Dans le combat qui vous oppose à Djae Ahamada autour du contrôle du Rdc, la justice vient de vous débouter. Si la Cour d’appel confirme la décision du tribunal de première instance, qu’envisagez-vous de faire?

Nous avons fait appel et si cette décision devait se confirmer, nous aurions le droit de poursuivre le combat juridique. Au-delà du sentiment qui nous anime, il nous faut souligner aussi l’existence d’une jurisprudence. Nous pouvons citer les cas de la Convention pour le renouveau des Comores (Crc) et du Front national pour la justice (Fnj). Si en première instance, les secrétaires généraux de ces partis avaient gagné, la Cour d’appel a, par la suite, donné une décision qui était favorable aux militants. 

Il faut aussi prendre en compte le fait que le Rdc fasse partie des six partis retenus par la loi. Et cela s’est fait grâce aux élus que nous avons. Et ces élus sont de notre côté, avec comme secrétaire général par intérim Abbas Mhadjou en attendant la tenue du congrès.
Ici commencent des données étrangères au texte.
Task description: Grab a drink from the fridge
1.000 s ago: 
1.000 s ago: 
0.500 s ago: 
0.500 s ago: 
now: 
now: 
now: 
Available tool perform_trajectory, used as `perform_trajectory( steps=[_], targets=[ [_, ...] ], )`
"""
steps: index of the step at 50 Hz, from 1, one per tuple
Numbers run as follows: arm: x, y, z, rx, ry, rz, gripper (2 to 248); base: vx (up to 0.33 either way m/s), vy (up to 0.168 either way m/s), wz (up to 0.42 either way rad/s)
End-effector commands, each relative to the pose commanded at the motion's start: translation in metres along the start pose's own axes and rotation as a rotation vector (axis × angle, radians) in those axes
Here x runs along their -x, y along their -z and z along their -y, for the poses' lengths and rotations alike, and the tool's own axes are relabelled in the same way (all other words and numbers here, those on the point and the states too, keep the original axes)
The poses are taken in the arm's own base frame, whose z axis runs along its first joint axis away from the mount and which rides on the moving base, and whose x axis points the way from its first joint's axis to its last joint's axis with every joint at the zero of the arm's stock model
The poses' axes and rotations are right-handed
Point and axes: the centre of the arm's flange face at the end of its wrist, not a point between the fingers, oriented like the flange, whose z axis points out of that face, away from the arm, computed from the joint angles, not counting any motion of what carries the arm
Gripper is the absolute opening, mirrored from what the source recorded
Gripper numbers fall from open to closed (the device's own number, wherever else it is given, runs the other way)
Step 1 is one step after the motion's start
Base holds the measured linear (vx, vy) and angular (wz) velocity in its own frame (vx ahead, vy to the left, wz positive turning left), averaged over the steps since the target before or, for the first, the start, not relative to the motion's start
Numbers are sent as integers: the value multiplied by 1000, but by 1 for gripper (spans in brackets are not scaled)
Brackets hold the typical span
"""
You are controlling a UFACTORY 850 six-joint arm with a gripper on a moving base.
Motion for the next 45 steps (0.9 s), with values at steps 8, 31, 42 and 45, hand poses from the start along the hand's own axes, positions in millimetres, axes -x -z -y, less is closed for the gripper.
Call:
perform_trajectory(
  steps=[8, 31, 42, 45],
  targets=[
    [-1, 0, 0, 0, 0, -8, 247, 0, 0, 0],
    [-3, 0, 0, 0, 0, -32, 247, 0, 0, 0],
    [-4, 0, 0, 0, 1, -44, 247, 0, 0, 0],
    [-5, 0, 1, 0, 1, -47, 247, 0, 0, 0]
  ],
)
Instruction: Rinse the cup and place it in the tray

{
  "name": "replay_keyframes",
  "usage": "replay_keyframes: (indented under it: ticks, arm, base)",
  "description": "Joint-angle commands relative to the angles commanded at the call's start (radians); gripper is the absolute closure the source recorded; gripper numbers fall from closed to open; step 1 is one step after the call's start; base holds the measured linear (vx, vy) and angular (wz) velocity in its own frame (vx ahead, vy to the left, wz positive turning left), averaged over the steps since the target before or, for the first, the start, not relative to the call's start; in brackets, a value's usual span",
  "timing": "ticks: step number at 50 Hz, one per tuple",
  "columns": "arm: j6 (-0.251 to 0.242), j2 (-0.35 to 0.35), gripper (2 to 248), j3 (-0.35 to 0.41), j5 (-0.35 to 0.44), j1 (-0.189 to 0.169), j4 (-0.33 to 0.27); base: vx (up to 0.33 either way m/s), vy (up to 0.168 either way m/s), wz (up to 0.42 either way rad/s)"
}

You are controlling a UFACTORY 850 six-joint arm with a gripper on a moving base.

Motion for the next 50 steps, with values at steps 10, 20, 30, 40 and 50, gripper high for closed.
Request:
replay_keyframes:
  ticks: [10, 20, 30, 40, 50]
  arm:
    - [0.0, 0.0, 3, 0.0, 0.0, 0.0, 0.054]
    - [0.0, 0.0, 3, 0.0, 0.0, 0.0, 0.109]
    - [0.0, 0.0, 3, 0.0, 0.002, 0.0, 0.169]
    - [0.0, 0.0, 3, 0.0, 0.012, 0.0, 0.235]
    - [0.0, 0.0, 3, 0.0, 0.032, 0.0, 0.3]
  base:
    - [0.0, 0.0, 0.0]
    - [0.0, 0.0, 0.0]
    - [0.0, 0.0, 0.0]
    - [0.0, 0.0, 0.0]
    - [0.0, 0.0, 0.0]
Comment dans ce cas, peut-on dire que Djae Ahmada Chanfi a le parti en main ? 

 

Dans vos propositions pour la modification de la loi sur les partis politiques, vous n’avez pas pris en compte l’esprit de l’actuelle  loi, bien au contraire. Ne risquons pas de nous trouver avec une multitude de partis politiques ? 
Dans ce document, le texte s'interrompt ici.